Data
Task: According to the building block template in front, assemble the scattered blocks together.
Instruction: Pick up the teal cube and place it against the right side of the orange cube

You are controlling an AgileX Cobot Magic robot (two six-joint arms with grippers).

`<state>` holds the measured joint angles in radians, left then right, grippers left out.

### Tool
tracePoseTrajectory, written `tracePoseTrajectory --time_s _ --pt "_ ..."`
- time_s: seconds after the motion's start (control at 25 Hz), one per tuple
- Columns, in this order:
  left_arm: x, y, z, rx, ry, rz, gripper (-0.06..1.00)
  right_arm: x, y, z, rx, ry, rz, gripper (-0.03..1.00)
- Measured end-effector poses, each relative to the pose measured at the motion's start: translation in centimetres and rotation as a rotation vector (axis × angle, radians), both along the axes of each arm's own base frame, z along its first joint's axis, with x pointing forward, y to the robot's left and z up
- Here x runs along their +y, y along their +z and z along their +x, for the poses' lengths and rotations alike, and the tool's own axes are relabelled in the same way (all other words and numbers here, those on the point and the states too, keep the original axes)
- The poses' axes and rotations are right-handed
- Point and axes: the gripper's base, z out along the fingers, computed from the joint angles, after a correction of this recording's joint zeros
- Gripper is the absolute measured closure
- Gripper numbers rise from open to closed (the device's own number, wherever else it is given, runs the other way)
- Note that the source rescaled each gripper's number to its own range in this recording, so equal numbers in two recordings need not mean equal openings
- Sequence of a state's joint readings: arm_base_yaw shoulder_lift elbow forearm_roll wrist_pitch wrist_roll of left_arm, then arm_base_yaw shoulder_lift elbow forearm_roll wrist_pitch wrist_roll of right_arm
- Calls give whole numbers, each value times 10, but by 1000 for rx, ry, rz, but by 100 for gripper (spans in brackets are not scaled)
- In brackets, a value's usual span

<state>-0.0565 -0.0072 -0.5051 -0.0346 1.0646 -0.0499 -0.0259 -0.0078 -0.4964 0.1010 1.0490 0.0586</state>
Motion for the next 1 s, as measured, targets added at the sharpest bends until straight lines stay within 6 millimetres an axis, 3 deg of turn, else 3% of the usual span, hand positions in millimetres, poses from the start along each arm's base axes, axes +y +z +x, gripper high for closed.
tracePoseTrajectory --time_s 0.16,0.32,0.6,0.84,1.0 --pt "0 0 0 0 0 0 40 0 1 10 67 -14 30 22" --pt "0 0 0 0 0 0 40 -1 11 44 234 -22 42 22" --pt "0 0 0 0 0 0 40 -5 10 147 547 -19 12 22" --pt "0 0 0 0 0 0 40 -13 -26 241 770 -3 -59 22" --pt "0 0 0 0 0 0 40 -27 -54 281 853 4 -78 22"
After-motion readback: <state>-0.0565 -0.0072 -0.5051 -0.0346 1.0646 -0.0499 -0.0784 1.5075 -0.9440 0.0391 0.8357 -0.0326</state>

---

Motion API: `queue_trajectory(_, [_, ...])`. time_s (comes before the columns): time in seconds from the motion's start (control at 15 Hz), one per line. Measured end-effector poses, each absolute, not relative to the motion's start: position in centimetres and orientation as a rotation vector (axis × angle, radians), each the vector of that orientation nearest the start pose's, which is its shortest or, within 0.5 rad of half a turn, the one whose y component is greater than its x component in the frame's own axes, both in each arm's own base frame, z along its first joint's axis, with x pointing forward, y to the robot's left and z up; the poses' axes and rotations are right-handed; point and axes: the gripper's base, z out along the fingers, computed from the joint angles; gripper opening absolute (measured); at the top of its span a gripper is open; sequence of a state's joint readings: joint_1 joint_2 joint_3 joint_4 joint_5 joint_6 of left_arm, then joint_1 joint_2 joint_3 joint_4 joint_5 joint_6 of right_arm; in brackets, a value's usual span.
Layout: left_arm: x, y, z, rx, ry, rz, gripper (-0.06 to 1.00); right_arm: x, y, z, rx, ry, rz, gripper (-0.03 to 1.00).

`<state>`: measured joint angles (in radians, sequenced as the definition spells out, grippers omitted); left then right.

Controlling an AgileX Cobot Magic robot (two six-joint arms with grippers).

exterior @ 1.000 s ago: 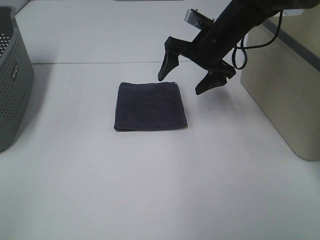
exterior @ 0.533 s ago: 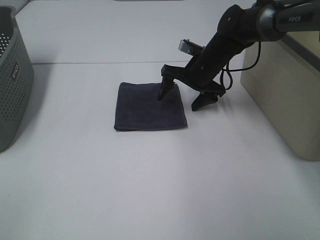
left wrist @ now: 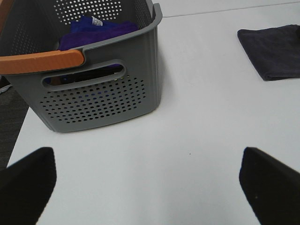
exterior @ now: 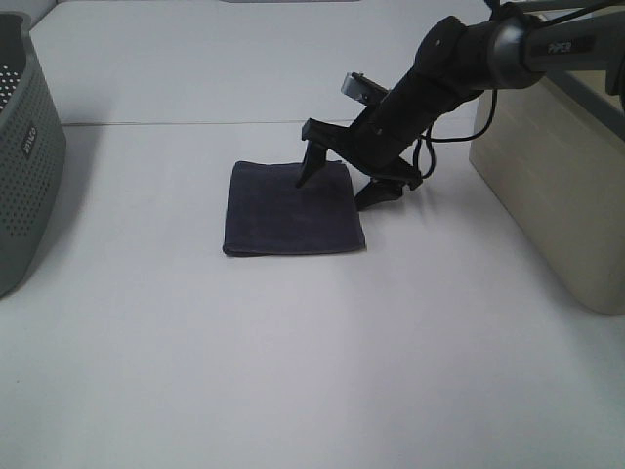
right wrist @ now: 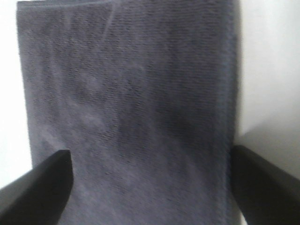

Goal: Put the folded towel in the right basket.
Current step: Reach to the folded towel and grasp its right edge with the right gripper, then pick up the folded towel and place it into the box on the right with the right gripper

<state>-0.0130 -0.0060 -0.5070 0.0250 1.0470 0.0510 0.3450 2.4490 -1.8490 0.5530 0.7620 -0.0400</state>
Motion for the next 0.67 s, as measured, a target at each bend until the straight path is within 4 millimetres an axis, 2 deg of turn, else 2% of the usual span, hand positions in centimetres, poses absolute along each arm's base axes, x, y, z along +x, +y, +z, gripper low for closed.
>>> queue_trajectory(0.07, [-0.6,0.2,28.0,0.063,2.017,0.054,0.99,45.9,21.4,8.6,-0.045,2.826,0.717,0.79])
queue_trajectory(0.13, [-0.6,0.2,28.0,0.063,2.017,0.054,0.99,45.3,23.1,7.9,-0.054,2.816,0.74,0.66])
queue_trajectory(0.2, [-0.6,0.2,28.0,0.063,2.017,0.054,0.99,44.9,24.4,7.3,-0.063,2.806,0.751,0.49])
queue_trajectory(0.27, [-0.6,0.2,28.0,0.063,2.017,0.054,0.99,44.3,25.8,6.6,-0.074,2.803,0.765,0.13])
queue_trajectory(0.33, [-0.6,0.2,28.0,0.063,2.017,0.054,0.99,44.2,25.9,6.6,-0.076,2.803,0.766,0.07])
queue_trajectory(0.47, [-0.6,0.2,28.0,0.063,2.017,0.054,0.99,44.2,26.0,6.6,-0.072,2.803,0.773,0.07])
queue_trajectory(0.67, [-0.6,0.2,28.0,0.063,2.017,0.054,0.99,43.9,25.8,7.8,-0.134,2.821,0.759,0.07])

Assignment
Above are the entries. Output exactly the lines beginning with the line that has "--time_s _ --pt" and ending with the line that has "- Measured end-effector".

Written response
tracePoseTrajectory, written `tracePoseTrajectory --time_s _ --pt "_ ..."`
- time_s: seconds after the motion's start (control at 25 Hz), one per tuple
- Columns, in this order:
  left_arm: x, y, z, rx, ry, rz, gripper (-0.06..1.00)
  right_arm: x, y, z, rx, ry, rz, gripper (-0.03..1.00)
- Measured end-effector poses, each relative to the pose measured at the motion's start: translation in centimetres and rotation as a rotation vector (axis × angle, radians), both along the axes of each arm's own base frame, z along its first joint's axis, with x pointing forward, y to the robot's left and z up

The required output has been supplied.